Comme les particules qu'il tente de maîtriser, le secteur quantique est pris entre deux états distincts : l'euphorie des opportunités à venir et la réalité d'un travail de recherche qui pourrait demander encore des décennies avant d'avoir des applications concrètes.

Sans aller jusqu'à l'intrication (quoique...), l'industrie quantique est passée très vite entre ces deux états au fil des déclarations des géants de la high-tech. Cela a démarré par un sérieux coup de froid après la diffusion des propos de Jensen Huang, dirigeant de Nvidia et spécialiste des GPU et par extension des accélérateurs IA.

Ce dernier, en affirmant que les premiers ordinateurs quantiques utilisables ne seront pas disponibles avant 15 ou 20 ans, a mis à mal la confiance des investisseurs qui ont déjà placé des milliards de dollars dans le secteur et ont vu ainsi les perspectives de retour sur investissement s'éloigner dangereusement.

Nvidia Jensen Huang processeur Projet Digits

Jensen Huang : le quantique, c'est loin, l'IA c'est maintenant

Les cours des plusieurs acteurs du marché de l'ordinateur quantique ont vu leur cours s'effondrer à la suite de ces déclarations. Cela a-t-il incité à tenter de faire pencher la balance de l'autre côté, à la façon d'une bouée de sauvetage.

Toujours est-il que Microsoft, qui est aussi un acteur du quantique, s'est fendu d'un billet de blog par la voix de Mitra Azizirad, directrice générale des missions et technologies stratégiques au sein du groupe,  prédisant tout au contraire une ère imminente du quantique et invitant les entreprises à s'y préparer dès maintenant.

Quantum Ready, l'offensive de charme de Microsoft

Et l'entreprise joint le geste à la parole en lançant un programme Quantum Ready qui va permettre aux décideurs de se préparer à cette nouvelle opportunité. Cela passe par des accompagnements permettant d'identifier les scénarios d'usage, que ce soit pour l'utiliser ou s'en protéger alors que les techniques cryptographiques sont en train d'évoluer et de se transformer sous l'impact du domaine quantique.

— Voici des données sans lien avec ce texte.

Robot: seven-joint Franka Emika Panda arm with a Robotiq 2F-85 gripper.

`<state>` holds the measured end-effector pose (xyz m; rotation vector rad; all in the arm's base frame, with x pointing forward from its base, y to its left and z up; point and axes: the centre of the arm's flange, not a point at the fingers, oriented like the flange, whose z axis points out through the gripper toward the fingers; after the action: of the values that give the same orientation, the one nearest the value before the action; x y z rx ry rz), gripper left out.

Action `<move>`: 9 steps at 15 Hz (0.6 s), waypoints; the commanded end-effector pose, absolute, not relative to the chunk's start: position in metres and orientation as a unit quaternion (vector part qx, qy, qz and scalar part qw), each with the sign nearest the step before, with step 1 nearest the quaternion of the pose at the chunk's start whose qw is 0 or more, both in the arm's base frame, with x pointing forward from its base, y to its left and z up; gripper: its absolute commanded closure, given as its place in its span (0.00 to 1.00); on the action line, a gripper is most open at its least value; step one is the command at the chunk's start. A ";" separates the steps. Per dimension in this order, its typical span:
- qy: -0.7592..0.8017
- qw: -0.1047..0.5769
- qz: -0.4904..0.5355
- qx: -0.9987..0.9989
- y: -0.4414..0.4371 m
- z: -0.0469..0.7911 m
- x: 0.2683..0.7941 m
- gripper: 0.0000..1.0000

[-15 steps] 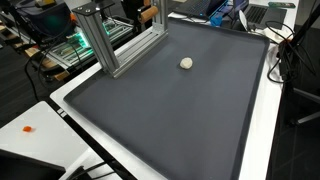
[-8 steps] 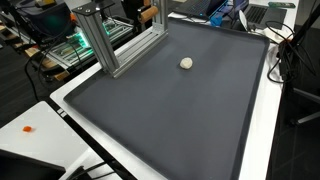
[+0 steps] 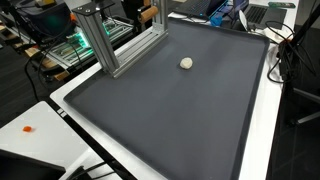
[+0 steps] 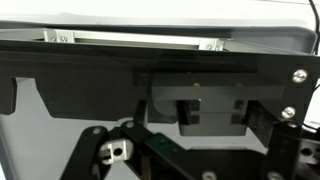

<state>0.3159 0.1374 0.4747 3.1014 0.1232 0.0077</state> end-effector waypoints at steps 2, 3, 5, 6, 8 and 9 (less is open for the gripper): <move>0.028 0.012 0.011 0.999 0.140 0.467 0.312 0.04; 0.026 0.012 0.009 1.000 0.140 0.467 0.312 0.05; 0.023 0.012 0.009 1.000 0.139 0.467 0.312 0.09; 0.021 0.012 0.008 1.000 0.139 0.467 0.313 0.12; 0.017 0.010 0.008 1.000 0.139 0.466 0.313 0.25; 0.017 0.009 0.007 1.000 0.139 0.466 0.313 0.29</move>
<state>0.3165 0.1379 0.4743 3.1073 0.0885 0.0154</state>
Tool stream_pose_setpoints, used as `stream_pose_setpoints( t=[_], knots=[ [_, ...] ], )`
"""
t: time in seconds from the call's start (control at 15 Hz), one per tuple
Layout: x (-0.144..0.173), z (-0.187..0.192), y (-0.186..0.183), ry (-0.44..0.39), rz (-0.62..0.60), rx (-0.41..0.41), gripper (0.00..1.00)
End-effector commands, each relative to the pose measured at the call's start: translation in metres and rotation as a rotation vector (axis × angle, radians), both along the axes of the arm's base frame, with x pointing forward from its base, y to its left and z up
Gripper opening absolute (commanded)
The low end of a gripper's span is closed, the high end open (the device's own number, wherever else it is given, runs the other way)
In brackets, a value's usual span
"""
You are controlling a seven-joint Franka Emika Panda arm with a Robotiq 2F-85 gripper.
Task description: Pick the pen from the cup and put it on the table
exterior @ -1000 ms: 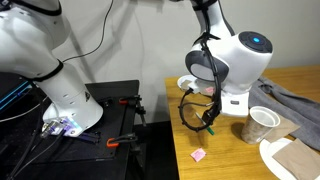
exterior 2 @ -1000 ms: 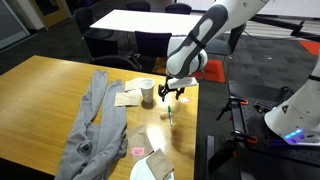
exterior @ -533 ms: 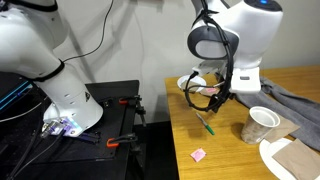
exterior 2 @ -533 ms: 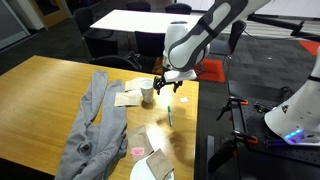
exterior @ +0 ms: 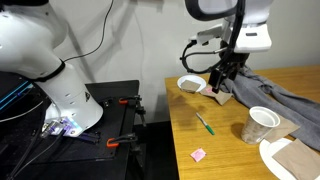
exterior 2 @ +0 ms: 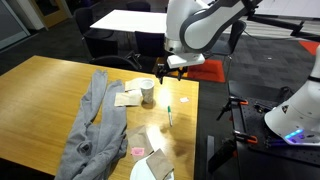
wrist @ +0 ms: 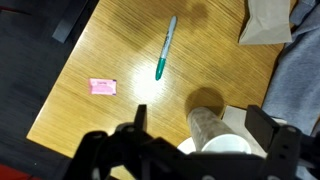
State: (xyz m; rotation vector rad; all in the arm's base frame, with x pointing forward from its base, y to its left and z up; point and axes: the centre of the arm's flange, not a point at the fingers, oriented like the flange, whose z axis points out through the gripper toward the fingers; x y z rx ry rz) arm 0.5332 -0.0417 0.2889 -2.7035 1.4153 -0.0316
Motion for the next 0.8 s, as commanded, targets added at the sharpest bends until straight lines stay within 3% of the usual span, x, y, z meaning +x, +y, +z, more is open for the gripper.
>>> stream_pose_setpoints(
  t=[0.0,0.33,0.4,0.73],
  knots=[
    [-0.021,0.052,0.01,0.011,0.046,-0.043,1.0],
    [-0.022,0.091,0.015,0.033,0.199,-0.089,1.0],
    [-0.018,0.074,0.015,0.021,0.138,-0.079,1.0],
    [-0.02,0.084,0.018,0.016,0.176,-0.081,1.0]
  ],
)
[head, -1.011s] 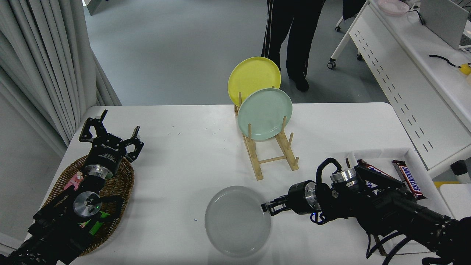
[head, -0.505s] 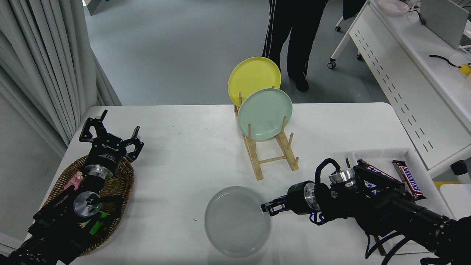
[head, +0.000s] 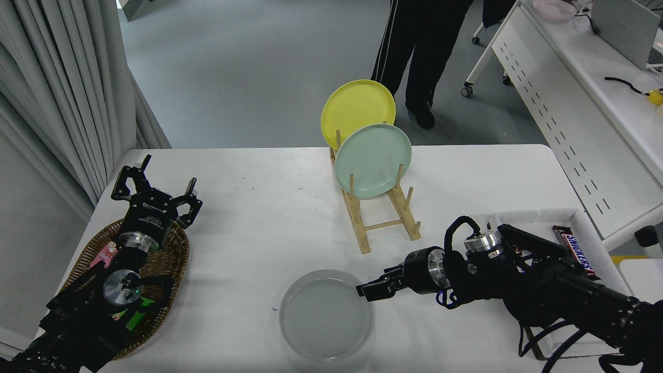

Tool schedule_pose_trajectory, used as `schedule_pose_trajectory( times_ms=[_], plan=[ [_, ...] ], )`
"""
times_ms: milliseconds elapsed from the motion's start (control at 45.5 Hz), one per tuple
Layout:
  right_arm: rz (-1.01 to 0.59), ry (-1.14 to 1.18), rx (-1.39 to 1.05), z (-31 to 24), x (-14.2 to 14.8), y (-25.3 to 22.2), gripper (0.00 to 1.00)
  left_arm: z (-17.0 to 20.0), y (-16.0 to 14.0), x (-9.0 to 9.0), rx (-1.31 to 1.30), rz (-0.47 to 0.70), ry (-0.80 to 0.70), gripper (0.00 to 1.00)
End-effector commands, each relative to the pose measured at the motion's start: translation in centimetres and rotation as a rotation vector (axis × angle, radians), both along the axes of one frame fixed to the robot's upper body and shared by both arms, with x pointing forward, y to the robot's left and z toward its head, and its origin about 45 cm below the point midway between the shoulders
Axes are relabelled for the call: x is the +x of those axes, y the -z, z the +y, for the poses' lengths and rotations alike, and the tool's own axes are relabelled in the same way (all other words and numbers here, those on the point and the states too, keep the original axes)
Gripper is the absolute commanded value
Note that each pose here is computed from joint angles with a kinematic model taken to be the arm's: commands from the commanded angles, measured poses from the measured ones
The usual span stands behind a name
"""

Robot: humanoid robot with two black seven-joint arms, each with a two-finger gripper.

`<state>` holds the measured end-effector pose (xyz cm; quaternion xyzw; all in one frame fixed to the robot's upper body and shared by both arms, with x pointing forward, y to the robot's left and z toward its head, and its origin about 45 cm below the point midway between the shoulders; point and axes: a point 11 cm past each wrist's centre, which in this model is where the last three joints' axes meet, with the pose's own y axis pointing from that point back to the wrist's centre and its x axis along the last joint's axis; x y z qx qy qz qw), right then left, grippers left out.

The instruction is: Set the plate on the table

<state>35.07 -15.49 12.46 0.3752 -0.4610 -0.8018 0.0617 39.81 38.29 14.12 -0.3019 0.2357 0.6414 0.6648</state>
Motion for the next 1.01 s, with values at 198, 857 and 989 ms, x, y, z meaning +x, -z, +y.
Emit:
schedule_pose_trajectory(
  times_ms=[198,857,989],
  plan=[
    [-0.384,-0.105,0.22,1.4,1.1,-8.0,1.0,0.0,0.0,0.0,0.0,0.0,0.0,1.0],
    [-0.948,0.022,0.16,-6.7,7.2,-17.7,1.0,0.0,0.0,0.0,0.0,0.0,0.0,1.0],
    [-1.011,0.001,0.002,-10.1,7.6,-17.9,1.0,0.0,0.0,0.0,0.0,0.0,0.0,1.0]
  ],
)
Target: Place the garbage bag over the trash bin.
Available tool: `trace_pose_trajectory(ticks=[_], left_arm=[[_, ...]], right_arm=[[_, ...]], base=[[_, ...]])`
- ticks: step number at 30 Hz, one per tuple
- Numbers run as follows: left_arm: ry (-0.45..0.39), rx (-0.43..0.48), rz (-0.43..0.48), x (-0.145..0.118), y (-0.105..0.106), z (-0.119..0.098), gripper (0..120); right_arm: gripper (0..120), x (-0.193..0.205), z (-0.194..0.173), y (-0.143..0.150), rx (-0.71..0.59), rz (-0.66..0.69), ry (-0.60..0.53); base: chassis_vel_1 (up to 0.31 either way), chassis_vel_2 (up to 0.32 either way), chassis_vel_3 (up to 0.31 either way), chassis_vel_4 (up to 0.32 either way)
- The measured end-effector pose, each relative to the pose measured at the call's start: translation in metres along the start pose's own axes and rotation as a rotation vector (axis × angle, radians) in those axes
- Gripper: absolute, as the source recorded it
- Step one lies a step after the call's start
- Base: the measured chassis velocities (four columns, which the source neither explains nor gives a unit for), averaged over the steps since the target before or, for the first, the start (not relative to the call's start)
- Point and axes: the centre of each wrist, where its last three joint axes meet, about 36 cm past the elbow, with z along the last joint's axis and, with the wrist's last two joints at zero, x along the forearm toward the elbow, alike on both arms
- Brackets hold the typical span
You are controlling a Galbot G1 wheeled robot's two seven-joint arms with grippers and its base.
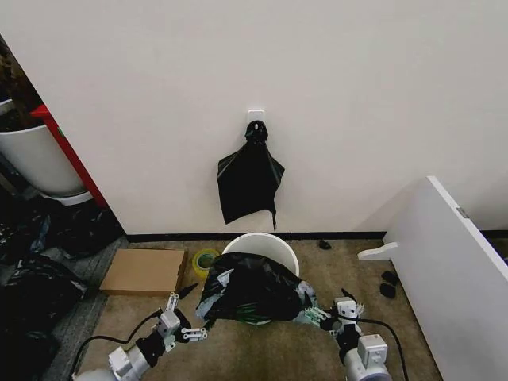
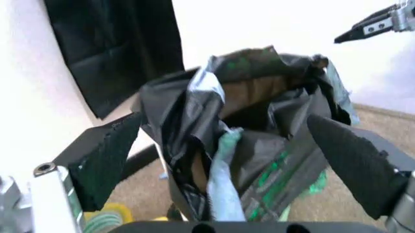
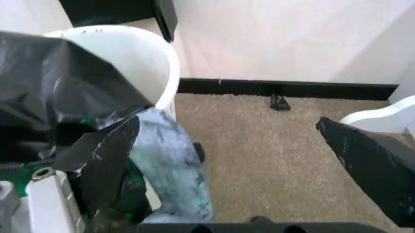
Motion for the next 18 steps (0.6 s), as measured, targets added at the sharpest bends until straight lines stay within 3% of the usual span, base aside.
trace_pose_trajectory(ticks=[4, 8, 18], left_arm=[[-0.023, -0.018, -0.076, 0.000, -0.001, -0.005, 100], [-0.025, -0.010, -0.279, -0.001, -0.018, -0.007, 99], [-0.087, 0.061, -0.535, -0.004, -0.060, -0.022, 100]], right_arm=[[100, -0.010, -0.015, -0.013, -0.012, -0.048, -0.035], [100, -0.039, -0.049, -0.043, -0.004, -0.170, -0.083], [100, -0.125, -0.099, -0.083, 0.095, -0.397, 0.012]], base=[[0.000, 0.000, 0.000, 0.000], [0.000, 0.000, 0.000, 0.000], [0.000, 0.000, 0.000, 0.000]])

Le programme doit aussi permettre de mieux cerner les implications du quantique afin de choisir les bons talents et de mettre en place une stratégie cohérente, et enfin d'identifier les partenaires les plus adaptés pour concrétiser le passage à l'ère quantique.

cryptage-quantique

Le programme Quantum Ready ne dément pas forcément les déclarations de Jensen Huang mais il propose au moins de préparer un cadre et d'apporter une couche d'information pour permettre aux entreprises de se préparer à une évolution qui semble ainsi inéluctable et moins lointaine qu'il n'y paraît, a minima dans certains aspects.

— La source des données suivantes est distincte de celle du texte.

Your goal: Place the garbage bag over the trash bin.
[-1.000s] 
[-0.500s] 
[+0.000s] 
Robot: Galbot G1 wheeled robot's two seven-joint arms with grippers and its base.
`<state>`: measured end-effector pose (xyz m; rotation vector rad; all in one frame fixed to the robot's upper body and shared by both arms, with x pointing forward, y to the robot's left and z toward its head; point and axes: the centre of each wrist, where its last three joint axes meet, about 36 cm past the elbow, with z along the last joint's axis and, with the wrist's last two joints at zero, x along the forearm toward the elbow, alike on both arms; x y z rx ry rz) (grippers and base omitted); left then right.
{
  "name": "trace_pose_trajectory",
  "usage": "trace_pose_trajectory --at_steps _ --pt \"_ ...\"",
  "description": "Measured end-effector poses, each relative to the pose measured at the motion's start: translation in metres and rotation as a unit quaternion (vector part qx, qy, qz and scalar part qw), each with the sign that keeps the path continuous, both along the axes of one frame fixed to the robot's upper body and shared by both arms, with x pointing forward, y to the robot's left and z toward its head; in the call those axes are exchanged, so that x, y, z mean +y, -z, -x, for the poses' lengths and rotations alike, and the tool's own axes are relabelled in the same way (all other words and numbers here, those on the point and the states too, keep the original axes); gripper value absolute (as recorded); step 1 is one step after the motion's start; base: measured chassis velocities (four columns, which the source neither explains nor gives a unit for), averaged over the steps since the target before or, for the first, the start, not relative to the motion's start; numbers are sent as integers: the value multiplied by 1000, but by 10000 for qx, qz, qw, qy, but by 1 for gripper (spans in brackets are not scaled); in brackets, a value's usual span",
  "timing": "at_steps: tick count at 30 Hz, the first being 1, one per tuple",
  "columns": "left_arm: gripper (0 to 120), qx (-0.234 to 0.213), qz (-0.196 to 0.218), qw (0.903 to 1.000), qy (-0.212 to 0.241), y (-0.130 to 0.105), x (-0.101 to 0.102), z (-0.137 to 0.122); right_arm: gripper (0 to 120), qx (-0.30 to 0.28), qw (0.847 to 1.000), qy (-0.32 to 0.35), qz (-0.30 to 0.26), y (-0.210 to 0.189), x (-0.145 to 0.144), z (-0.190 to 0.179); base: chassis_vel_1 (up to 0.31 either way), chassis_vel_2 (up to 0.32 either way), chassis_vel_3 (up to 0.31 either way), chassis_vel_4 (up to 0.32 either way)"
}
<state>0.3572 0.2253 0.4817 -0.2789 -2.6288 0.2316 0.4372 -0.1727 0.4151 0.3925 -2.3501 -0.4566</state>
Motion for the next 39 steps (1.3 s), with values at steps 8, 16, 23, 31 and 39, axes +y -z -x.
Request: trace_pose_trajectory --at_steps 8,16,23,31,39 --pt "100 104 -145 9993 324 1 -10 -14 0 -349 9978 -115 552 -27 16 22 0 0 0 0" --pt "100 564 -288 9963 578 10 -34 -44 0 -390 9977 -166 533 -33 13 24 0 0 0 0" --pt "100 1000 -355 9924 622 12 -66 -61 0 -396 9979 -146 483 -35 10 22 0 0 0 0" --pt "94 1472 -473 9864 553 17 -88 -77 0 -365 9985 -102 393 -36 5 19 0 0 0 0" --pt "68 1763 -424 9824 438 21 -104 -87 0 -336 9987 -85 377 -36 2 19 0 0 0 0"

De fait, l'utilisation d'arguments tels que "nous sommes sur le point de voir les ordinateurs quantiques résoudre des problèmes réels et importants et de générer de nouvelles opportunités", donne le sentiment que la révolution est déjà en marche et qu'il faut s'y intéresser dès à présent.

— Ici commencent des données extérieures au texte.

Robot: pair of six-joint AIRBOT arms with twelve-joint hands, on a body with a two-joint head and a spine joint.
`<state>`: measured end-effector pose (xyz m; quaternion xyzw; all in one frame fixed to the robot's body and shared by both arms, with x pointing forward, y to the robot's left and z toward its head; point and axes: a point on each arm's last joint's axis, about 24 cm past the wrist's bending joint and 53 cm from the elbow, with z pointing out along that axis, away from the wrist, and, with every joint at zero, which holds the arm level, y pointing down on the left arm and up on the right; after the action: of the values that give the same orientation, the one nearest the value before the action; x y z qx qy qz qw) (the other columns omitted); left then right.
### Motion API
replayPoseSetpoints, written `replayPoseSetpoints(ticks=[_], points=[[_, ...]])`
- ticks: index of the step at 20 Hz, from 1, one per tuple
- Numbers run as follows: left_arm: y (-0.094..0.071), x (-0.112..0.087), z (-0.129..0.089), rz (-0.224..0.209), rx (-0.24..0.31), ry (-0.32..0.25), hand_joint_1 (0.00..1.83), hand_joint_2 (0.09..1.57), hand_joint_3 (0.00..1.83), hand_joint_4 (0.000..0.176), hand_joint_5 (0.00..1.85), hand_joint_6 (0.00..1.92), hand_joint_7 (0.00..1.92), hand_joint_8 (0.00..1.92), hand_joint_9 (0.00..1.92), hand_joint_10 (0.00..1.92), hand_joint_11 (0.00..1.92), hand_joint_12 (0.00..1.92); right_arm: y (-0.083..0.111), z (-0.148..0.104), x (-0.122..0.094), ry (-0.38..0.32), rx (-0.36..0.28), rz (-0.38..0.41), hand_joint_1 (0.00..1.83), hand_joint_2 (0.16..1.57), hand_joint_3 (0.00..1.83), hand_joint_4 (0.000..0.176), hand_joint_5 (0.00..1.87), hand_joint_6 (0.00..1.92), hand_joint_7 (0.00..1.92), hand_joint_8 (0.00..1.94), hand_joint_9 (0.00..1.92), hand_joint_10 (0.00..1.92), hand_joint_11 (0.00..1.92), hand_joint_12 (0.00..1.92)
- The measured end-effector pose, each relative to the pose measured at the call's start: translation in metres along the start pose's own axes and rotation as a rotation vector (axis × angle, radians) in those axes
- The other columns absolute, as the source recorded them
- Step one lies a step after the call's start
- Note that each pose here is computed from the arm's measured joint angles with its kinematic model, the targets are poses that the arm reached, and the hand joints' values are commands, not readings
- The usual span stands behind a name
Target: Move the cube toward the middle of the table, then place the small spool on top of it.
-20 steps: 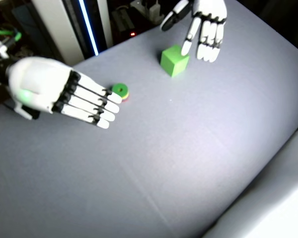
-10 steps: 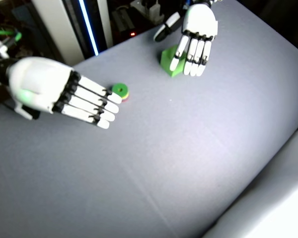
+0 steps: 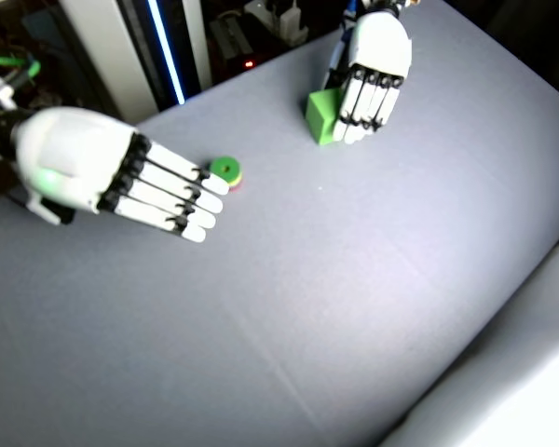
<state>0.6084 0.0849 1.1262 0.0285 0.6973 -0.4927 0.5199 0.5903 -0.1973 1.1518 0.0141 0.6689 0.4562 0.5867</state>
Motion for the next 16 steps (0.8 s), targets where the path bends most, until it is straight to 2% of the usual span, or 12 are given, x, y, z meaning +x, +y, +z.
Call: replayPoseSetpoints(ticks=[1,3,4,6,7,9,10,12,13,14,15,16], points=[[0.0,-0.003,0.001,0.004,0.0,-0.006,1.25,1.17,0.0,0.0,0.86,0.92,0.92,1.32,0.97,0.8,0.75,1.37,0.0,0.0,0.0,-0.001,0.002,0.001,0.75,1.37,0.0,0.0,0.51,0.0,0.51,0.0,0.51,0.0,0.35,0.47],[-0.002,-0.016,0.006,0.016,0.01,-0.035,1.23,1.2,0.0,0.0,0.85,0.88,0.8,1.52,0.91,1.33,0.86,1.62,-0.001,0.0,-0.001,-0.002,0.003,0.001,0.72,1.38,0.0,0.0,0.49,0.0,0.5,0.0,0.49,0.0,0.34,0.46],[-0.003,-0.025,0.009,0.022,0.017,-0.054,1.17,1.15,0.0,0.0,0.93,0.98,0.7,1.5,0.93,1.62,0.99,1.8,-0.001,0.0,0.0,-0.002,0.002,0.001,0.69,1.39,0.0,0.0,0.5,0.0,0.51,0.0,0.52,0.01,0.37,0.47],[-0.008,-0.05,0.017,0.042,0.037,-0.108,1.23,1.2,0.0,0.0,0.85,0.93,0.81,1.5,0.85,1.47,0.88,1.74,-0.001,0.0,0.0,-0.002,0.003,0.001,0.68,1.39,0.0,0.0,0.5,0.0,0.51,0.0,0.52,0.01,0.37,0.47],[-0.01,-0.06,0.02,0.051,0.045,-0.131,1.23,1.19,0.0,0.0,0.86,0.93,0.84,1.46,0.8,1.31,0.75,1.66,-0.001,0.0,-0.001,-0.002,0.004,0.0,0.68,1.39,0.0,0.0,0.5,0.0,0.5,0.0,0.5,0.0,0.35,0.46],[-0.014,-0.08,0.034,0.052,0.06,-0.179,1.23,1.17,0.0,0.0,0.91,0.88,0.86,1.4,0.8,1.15,0.7,1.53,-0.001,0.0,-0.001,-0.003,0.004,0.0,0.68,1.39,0.0,0.0,0.49,0.0,0.49,0.0,0.5,0.0,0.35,0.45],[-0.015,-0.083,0.04,0.061,0.062,-0.179,1.24,1.18,0.0,0.0,0.91,0.87,0.84,1.43,0.8,1.15,0.71,1.52,-0.001,0.0,-0.001,-0.001,0.002,0.0,0.67,1.39,0.0,0.0,0.49,0.0,0.5,0.0,0.51,0.0,0.37,0.46],[-0.02,-0.087,0.058,0.083,0.069,-0.168,1.25,1.16,0.0,0.0,0.92,0.85,0.88,1.37,0.81,0.99,0.66,1.43,-0.002,0.0,-0.001,-0.001,0.002,-0.004,0.67,1.39,0.0,0.0,0.5,0.0,0.5,0.0,0.51,0.01,0.38,0.47],[-0.023,-0.088,0.07,0.084,0.073,-0.165,1.25,1.16,0.0,0.0,0.97,0.77,0.86,1.39,0.75,0.99,0.52,1.49,-0.003,0.0,-0.002,-0.005,0.004,-0.003,0.71,1.39,0.0,0.0,0.49,0.0,0.5,0.0,0.5,0.0,0.36,0.45],[-0.025,-0.09,0.077,0.084,0.074,-0.164,1.26,1.12,0.0,0.0,1.02,0.7,0.97,1.22,0.87,0.8,0.61,1.34,-0.003,0.0,-0.002,-0.004,0.004,-0.003,0.7,1.39,0.0,0.0,0.49,0.0,0.5,0.0,0.5,0.0,0.36,0.44],[-0.026,-0.089,0.082,0.084,0.076,-0.162,1.36,1.1,0.0,0.0,1.06,0.57,1.02,1.04,0.93,1.15,0.73,1.19,-0.003,0.0,-0.001,-0.003,0.003,-0.002,0.7,1.39,0.0,0.0,0.5,0.0,0.5,0.0,0.5,0.0,0.35,0.44],[-0.025,-0.087,0.087,0.081,0.069,-0.156,1.29,1.1,0.0,0.0,1.08,0.57,1.0,1.16,0.91,0.89,0.73,1.25,-0.003,0.0,-0.001,-0.001,0.005,-0.003,0.7,1.38,0.0,0.0,0.5,0.0,0.5,0.0,0.49,0.0,0.36,0.44]])
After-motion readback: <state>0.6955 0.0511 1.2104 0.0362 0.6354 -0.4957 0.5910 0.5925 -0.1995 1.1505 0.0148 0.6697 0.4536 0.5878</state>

Les investisseurs du quantique en quête de signes positifs

Il n'en fallait (presque) pas plus pour redonner espoir et refaire grimper la valeur du cours en Bourse de certains des acteurs du quantique, comme Rigetti Computing, D-Wave ou IonQ de 10 à 20%, après avoir perdu jusqu'à 30% quelques jours plus tôt.

Il reste toujours à faire la démonstration que les ordinateurs quantiques peuvent résoudre des problèmes du monde réel bien plus rapidement que l'informatique traditionnelle (et pas seulement des scénarios mathématiques complexes déconnectés du réel).

L'annonce fin 2024 de Google autour de sa solution quantique Willow et d'une capacité à réduire drastiquement le taux d'erreur de ses systèmes quantiques en augmentant le nombre de qubits va dans la bonne direction mais il faudra tout de même encore un peu de temps, Quantum Ready ou pas, avant de pouvoir en tirer des applications commerciales.